Output the full listing again without altering anything.

DATA SHOWN: Begin

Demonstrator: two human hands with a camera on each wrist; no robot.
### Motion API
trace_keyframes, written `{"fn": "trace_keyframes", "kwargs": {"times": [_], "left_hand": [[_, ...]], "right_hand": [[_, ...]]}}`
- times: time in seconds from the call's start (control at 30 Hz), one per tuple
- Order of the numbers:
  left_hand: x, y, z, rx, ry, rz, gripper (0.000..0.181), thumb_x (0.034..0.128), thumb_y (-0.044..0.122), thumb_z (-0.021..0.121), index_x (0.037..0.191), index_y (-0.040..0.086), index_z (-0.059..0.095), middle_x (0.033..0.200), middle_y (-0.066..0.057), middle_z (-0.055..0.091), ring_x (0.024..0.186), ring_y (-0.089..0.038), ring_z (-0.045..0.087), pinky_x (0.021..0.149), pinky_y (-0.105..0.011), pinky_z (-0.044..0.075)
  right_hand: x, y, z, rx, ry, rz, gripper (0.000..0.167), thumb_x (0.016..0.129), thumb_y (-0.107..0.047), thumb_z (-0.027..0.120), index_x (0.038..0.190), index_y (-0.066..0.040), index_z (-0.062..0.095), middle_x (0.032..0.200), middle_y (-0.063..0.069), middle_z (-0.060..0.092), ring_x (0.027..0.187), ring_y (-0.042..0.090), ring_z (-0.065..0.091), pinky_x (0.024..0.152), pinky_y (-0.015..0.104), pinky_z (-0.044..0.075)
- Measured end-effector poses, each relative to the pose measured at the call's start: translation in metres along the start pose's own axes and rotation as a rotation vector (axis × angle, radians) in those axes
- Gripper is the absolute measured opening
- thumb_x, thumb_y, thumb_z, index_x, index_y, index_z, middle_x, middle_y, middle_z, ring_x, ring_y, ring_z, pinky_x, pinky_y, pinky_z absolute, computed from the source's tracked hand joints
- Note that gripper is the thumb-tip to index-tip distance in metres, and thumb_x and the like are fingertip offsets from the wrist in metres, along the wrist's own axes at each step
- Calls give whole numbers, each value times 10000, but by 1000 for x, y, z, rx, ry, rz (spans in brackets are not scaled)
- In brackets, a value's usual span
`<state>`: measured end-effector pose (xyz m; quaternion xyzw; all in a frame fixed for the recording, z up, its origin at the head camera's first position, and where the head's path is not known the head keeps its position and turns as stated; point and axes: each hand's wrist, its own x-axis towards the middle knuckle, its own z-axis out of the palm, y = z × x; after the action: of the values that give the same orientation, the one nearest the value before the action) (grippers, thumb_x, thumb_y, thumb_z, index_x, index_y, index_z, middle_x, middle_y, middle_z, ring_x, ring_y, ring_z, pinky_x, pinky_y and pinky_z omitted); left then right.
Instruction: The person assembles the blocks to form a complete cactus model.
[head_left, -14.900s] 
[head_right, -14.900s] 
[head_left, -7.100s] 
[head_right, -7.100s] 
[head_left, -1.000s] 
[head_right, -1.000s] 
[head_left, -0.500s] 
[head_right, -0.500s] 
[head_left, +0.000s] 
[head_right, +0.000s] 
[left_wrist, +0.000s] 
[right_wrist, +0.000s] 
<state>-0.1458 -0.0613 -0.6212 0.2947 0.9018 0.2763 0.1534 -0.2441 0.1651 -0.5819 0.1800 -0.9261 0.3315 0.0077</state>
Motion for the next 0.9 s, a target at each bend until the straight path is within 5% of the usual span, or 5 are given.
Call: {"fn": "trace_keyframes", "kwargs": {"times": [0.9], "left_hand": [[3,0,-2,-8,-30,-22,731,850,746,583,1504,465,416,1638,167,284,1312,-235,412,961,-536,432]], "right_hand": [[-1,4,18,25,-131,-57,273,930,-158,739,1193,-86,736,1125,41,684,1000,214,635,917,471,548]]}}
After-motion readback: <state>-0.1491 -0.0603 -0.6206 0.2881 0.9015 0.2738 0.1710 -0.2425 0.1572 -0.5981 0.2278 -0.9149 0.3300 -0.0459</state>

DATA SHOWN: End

# [TASK RESPONSE]
Demonstrator: two human hands with a camera on each wrist; no robot.
### Motion API
trace_keyframes, written `{"fn": "trace_keyframes", "kwargs": {"times": [_], "left_hand": [[_, ...]], "right_hand": [[_, ...]]}}`
- times: time in seconds from the call's start (control at 30 Hz), one per tuple
- Order of the numbers:
  left_hand: x, y, z, rx, ry, rz, gripper (0.000..0.181), thumb_x (0.034..0.128), thumb_y (-0.044..0.122), thumb_z (-0.021..0.121), index_x (0.037..0.191), index_y (-0.040..0.086), index_z (-0.059..0.095), middle_x (0.033..0.200), middle_y (-0.066..0.057), middle_z (-0.055..0.091), ring_x (0.024..0.186), ring_y (-0.089..0.038), ring_z (-0.045..0.087), pinky_x (0.021..0.149), pinky_y (-0.105..0.011), pinky_z (-0.044..0.075)
  right_hand: x, y, z, rx, ry, rz, gripper (0.000..0.167), thumb_x (0.016..0.129), thumb_y (-0.107..0.047), thumb_z (-0.027..0.120), index_x (0.038..0.190), index_y (-0.066..0.040), index_z (-0.062..0.095), middle_x (0.032..0.200), middle_y (-0.063..0.069), middle_z (-0.060..0.092), ring_x (0.027..0.187), ring_y (-0.042..0.090), ring_z (-0.065..0.091), pinky_x (0.024..0.152), pinky_y (-0.015..0.104), pinky_z (-0.044..0.075)
- Measured end-effector poses, each relative to the pose measured at the call's start: translation in metres along the start pose's own axes and rotation as a rotation vector (axis × angle, radians) in those axes
- Gripper is the absolute measured opening
- thumb_x, thumb_y, thumb_z, index_x, index_y, index_z, middle_x, middle_y, middle_z, ring_x, ring_y, ring_z, pinky_x, pinky_y, pinky_z absolute, computed from the source's tracked hand joints
- Note that gripper is the thumb-tip to index-tip distance in metres, and thumb_x and the like are fingertip offsets from the wrist in metres, along the wrist's own axes at each step
- Calls give whole numbers, each value times 10000, but by 1000 for x, y, z, rx, ry, rz (spans in brackets are not scaled)
- In brackets, a value's usual span
`<state>`: measured end-effector pose (xyz m; quaternion xyzw; all in a frame fixed for the recording, z up, its origin at the head camera's first position, and where the head's path is not known the head keeps its position and turns as stated; point and axes: each hand's wrist, its own x-axis towards the middle knuckle, its own z-axis out of the palm, y = z × x; after the action: of the values that give the same orientation, the one nearest the value before the action) (grippers, thumb_x, thumb_y, thumb_z, index_x, index_y, index_z, middle_x, middle_y, middle_z, ring_x, ring_y, ring_z, pinky_x, pinky_y and pinky_z omitted); left then right.
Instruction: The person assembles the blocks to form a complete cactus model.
[head_left, -14.900s] 
[head_right, -14.900s] 
[head_left, -7.100s] 
[head_right, -7.100s] 
[head_left, -1.000s] 
[head_right, -1.000s] 
[head_left, -0.500s] 
[head_right, -0.500s] 
[head_left, +0.000s] 
[head_right, +0.000s] 
[left_wrist, +0.000s] 
[right_wrist, +0.000s] 
<state>-0.1458 -0.0613 -0.6212 0.2947 0.9018 0.2763 0.1534 -0.2441 0.1651 -0.5819 0.1800 -0.9261 0.3315 0.0077</state>
Motion for the next 0.9 s, a target at each bend until the straight path is within 5% of the usual span, or 5 are given.
Call: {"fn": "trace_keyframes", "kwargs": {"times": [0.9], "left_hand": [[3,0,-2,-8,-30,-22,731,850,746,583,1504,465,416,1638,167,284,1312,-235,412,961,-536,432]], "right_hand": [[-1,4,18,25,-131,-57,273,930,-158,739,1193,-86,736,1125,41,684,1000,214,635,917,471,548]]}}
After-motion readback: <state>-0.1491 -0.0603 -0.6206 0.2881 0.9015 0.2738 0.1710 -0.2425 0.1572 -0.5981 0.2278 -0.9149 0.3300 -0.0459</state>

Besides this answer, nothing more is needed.